Functions of three GTP cyclohydrolase II proteins of S. coelicolor

The genome of S. coelicolor contains three open reading frames with significant sequence identity (> 40 %) to GTP cyclohydrolase II, which initiates the biosynthesis of riboflavin by conversion of guanosine 5′‐triphosphate to 2,5‐diamino‐6‐hydroxy‐4‐(ribosylamino)pyrimidine 5′‐phosphate. The physiological significance of the redundancy in these proteins is not known; however, the gene contexts of the three proteins differ suggesting that they may serve alternate biological niches. Examination of the gene contexts and comparison to genomes of other organisms suggest a role for two of these clusters: one in the biosynthesis of riboflavin and the second in the production of toxoflavin or a related molecule.
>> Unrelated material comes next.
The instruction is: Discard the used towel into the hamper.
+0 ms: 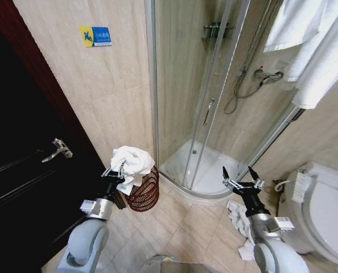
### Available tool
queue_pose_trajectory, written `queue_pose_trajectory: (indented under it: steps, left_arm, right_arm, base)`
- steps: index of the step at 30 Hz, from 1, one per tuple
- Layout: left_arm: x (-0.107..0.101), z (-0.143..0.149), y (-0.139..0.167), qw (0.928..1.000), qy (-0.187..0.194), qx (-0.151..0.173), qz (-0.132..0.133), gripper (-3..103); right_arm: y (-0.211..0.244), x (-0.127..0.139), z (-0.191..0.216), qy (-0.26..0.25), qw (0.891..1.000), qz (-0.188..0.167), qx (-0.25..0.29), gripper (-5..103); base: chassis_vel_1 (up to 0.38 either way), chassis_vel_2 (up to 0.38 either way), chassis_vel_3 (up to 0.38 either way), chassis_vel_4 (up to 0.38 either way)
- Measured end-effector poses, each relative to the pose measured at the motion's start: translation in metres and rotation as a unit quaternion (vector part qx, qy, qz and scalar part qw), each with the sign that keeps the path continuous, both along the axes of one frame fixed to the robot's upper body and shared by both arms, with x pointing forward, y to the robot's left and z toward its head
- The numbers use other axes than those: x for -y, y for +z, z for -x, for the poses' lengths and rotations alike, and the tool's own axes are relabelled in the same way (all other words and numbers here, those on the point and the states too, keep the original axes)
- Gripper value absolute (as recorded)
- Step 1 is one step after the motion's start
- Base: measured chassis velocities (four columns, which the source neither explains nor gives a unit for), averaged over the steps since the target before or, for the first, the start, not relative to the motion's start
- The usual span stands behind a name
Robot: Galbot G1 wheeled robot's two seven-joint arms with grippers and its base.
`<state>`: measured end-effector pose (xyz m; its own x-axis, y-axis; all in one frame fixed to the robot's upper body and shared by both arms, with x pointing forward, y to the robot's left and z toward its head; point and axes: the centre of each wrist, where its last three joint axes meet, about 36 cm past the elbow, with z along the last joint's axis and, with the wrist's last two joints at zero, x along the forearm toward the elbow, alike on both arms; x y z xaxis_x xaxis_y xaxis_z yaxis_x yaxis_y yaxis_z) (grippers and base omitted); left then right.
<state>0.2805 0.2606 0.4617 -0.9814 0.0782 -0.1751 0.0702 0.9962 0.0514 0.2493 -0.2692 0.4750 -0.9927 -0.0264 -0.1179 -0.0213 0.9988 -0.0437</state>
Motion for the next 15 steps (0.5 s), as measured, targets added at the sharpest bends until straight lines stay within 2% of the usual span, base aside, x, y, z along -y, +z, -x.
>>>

However, the function of the third cluster is not known. We have cloned, overexpressed, purified and characterized each of the proteins annotated as GCH II and show that in contrast to the annotation one of the proteins produces a formylamino analog of the canonical GCH II protein. Moreover, we show that a second protein in the cluster that bears this protein utilizes the product of this enzyme as a substrate. Our data are consistent with involvement of this cluster in production of a novel purine‐based metabolite the identity of which remains to be established. The research has been supported by a Career Award in Biomedical Sciences from the Burroughs Wellcome Fund and by the National Institutes of Health.